▶ _Task directions_: Reproduce the entries shown below only from the line with "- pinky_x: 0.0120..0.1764" down to the line with "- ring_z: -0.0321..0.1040", keeping both end lines and copying each one exactly.

Records supplied section start

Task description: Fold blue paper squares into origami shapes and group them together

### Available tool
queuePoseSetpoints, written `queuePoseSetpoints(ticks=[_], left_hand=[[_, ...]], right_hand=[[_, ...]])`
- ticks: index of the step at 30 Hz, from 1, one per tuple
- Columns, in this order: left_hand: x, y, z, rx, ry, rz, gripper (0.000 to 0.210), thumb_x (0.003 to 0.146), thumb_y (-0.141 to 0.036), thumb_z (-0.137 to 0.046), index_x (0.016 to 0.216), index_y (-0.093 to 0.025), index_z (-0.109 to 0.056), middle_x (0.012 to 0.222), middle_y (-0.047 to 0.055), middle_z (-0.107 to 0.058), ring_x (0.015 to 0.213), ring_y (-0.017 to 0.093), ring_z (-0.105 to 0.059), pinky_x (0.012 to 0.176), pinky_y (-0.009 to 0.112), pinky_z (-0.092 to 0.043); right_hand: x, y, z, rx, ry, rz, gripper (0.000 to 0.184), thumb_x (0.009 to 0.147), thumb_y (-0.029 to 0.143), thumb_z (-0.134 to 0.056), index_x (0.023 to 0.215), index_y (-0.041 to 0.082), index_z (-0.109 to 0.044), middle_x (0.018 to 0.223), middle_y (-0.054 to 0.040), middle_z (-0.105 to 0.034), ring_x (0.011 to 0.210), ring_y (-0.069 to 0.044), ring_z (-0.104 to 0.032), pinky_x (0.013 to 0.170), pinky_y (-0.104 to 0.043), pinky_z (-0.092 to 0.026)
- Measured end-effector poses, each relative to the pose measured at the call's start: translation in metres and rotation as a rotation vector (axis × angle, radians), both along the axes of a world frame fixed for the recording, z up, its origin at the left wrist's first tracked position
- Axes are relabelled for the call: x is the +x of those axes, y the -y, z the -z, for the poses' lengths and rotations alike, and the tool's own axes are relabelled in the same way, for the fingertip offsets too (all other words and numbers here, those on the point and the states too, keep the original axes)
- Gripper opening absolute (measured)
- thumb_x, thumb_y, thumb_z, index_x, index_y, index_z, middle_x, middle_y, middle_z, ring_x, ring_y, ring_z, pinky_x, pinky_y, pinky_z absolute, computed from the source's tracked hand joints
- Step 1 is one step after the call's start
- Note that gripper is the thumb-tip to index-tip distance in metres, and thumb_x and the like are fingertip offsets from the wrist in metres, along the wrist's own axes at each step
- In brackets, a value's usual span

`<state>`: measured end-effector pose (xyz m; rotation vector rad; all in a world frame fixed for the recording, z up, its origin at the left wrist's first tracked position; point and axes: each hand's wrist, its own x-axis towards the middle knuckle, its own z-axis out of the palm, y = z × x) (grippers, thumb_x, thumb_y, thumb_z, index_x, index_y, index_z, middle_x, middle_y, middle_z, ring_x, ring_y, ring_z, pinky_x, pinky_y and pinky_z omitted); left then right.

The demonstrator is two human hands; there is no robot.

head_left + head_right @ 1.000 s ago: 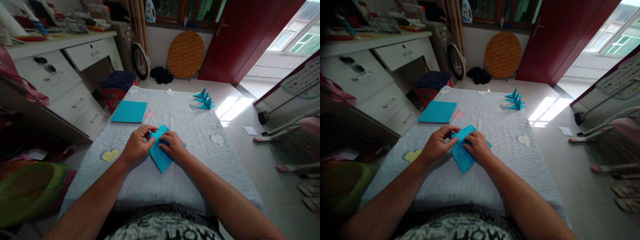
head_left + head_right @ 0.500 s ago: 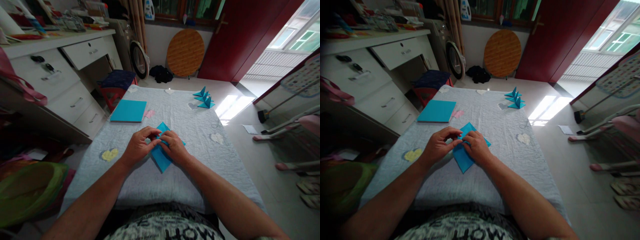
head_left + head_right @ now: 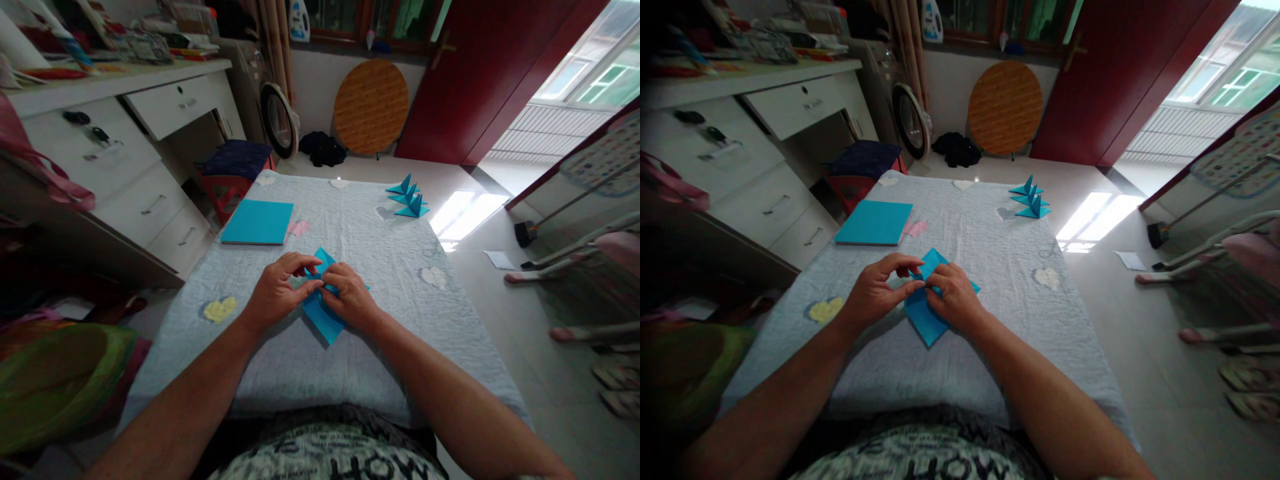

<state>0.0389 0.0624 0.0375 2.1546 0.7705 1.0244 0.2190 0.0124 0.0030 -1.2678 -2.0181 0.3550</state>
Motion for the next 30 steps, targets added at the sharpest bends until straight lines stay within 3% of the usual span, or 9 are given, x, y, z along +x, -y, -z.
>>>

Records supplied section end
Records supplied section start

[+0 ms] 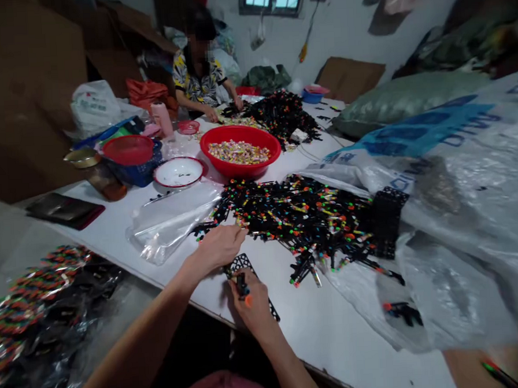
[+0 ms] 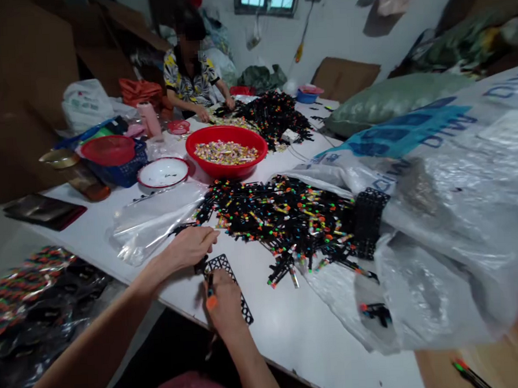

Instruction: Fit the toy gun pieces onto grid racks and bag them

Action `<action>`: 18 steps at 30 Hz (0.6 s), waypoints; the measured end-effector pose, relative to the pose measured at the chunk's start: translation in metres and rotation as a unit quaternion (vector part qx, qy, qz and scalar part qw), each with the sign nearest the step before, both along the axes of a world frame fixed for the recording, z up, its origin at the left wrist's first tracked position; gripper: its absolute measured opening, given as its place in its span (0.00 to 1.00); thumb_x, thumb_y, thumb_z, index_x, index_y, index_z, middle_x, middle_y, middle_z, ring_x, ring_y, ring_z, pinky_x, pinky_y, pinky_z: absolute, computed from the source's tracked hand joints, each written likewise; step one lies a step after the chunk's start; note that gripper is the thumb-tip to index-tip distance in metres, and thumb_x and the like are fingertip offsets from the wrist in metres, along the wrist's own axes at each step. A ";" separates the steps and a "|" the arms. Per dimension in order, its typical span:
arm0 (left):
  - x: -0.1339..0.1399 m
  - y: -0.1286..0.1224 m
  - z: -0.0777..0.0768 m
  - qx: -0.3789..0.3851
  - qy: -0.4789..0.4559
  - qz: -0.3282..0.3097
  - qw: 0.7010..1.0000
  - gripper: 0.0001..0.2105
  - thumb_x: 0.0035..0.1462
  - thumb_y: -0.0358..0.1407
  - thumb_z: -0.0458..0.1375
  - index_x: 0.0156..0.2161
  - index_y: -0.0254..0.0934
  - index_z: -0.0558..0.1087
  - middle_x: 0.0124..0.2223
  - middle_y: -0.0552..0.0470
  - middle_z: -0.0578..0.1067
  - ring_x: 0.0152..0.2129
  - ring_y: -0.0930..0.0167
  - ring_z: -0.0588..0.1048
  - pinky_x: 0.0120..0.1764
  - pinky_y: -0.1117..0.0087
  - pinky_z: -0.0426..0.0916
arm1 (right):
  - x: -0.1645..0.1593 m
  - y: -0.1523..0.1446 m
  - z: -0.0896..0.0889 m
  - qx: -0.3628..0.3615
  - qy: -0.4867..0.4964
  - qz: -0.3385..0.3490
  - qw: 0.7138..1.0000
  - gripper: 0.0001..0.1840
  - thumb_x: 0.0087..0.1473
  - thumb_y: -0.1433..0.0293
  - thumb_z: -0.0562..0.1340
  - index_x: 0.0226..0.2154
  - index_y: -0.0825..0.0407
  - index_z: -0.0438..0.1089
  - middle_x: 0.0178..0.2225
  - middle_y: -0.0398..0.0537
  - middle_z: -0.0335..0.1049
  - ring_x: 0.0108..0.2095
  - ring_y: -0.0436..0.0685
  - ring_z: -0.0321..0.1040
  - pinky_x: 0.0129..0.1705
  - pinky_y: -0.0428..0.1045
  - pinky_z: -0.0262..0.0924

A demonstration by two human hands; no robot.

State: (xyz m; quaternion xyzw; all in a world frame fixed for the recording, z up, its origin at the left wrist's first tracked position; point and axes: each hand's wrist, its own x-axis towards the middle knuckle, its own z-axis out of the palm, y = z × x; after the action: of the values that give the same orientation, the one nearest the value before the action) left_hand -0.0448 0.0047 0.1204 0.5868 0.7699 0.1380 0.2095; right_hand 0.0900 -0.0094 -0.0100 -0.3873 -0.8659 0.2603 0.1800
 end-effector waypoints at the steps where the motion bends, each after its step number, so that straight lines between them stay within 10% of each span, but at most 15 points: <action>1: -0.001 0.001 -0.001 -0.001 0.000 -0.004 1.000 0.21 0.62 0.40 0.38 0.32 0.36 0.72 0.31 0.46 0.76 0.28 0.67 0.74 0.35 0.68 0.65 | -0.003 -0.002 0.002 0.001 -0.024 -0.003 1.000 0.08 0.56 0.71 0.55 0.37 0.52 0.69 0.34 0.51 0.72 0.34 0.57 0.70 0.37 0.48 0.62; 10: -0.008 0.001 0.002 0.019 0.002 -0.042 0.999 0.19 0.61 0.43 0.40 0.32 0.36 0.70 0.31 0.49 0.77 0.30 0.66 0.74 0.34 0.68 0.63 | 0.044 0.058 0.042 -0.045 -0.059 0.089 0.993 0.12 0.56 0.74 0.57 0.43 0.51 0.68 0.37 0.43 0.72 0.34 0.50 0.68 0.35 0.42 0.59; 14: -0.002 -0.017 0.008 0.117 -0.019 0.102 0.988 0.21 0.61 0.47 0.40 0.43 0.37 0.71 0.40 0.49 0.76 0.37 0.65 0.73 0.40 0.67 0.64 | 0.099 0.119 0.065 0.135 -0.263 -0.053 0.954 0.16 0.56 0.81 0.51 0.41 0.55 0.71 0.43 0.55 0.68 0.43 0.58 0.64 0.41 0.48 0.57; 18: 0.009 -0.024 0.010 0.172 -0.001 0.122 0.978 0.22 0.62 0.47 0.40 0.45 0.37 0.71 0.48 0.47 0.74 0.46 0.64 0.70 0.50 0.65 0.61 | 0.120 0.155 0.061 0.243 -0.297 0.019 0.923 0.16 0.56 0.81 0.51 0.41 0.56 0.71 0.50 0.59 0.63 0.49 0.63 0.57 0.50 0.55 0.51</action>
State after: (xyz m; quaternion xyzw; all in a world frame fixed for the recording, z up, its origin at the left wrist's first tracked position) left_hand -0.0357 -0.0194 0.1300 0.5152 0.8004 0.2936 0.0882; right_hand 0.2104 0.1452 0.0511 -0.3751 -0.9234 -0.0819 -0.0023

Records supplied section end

▶ _Problem solution_:
  - pinky_x: 0.0120..0.1764
  - pinky_y: -0.1117..0.0087
  - pinky_z: -0.0426..0.0916
arm1 (right):
  - x: -0.1645..0.1593 m
  - y: -0.1523..0.1446 m
  - z: -0.0896..0.0889 m
  - qx: -0.3628..0.3615
  - qy: -0.4867..0.4964
  - qz: -0.3385..0.3490
  - qw: 0.7138..1.0000
  - gripper: 0.0001..0.1840
  - thumb_x: 0.0087..0.1473
  - thumb_y: -0.1433..0.0293
  - thumb_z: -0.0562..0.1340
  - index_x: 0.0226..0.2154
  - index_y: -0.0825..0.0407
  - index_z: -0.0438..0.1089
  - middle_x: 0.0178..0.2225
  - middle_y: -0.0398..0.0537
  - middle_z: -0.0335..0.1049
  - ring_x: 0.0108..0.2095
  - ring_y: -0.0436..0.0685
  - ring_z: -0.0321..0.1040

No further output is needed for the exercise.